Directions for this task: Filter this material down to the lines that contain the string "Target", and return those lines.

Available records:

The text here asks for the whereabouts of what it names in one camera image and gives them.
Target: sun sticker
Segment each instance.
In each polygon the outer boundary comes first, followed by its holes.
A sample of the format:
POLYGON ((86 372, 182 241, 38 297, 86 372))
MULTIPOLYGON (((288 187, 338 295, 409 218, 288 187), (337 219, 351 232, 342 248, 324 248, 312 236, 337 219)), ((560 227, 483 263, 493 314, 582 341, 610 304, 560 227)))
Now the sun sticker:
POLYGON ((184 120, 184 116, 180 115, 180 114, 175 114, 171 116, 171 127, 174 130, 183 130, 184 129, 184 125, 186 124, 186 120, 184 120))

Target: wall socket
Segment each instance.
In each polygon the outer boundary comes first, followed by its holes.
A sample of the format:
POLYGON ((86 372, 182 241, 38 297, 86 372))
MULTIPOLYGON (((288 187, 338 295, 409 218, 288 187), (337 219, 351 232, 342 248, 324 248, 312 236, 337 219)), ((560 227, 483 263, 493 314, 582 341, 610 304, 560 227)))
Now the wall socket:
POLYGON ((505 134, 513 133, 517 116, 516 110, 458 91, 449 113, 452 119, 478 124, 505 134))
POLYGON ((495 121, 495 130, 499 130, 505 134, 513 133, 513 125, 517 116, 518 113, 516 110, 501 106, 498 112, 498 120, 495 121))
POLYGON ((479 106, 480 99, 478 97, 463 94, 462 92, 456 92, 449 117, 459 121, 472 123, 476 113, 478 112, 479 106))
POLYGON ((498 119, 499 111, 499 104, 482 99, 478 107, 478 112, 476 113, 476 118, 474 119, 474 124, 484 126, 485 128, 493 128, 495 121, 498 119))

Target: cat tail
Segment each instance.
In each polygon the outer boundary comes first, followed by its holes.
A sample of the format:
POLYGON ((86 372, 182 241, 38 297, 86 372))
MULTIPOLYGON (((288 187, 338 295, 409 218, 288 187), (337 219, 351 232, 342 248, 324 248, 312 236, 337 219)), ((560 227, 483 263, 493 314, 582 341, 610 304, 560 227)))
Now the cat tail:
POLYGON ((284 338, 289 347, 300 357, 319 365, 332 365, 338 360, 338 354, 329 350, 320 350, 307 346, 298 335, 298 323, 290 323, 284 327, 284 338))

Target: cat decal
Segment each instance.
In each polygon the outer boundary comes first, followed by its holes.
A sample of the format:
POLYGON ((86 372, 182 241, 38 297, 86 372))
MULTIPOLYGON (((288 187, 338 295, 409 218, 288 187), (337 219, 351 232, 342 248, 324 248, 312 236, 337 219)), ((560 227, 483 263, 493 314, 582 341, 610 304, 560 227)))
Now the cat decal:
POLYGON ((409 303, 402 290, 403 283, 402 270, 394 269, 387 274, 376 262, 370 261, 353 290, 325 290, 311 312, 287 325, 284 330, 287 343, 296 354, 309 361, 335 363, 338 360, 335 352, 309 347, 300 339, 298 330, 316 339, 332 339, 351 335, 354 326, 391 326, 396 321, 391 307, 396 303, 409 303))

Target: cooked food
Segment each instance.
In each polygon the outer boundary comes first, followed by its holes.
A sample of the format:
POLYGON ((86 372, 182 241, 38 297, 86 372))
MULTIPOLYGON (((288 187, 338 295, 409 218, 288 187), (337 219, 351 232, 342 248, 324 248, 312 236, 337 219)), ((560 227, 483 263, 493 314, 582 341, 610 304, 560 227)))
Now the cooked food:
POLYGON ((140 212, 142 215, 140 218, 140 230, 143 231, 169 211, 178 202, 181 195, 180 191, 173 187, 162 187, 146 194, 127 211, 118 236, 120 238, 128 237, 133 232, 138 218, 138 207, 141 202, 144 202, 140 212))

Response area:
Target: sun sticker
Target: wall socket
Target: cat tail
Target: cat decal
Target: cooked food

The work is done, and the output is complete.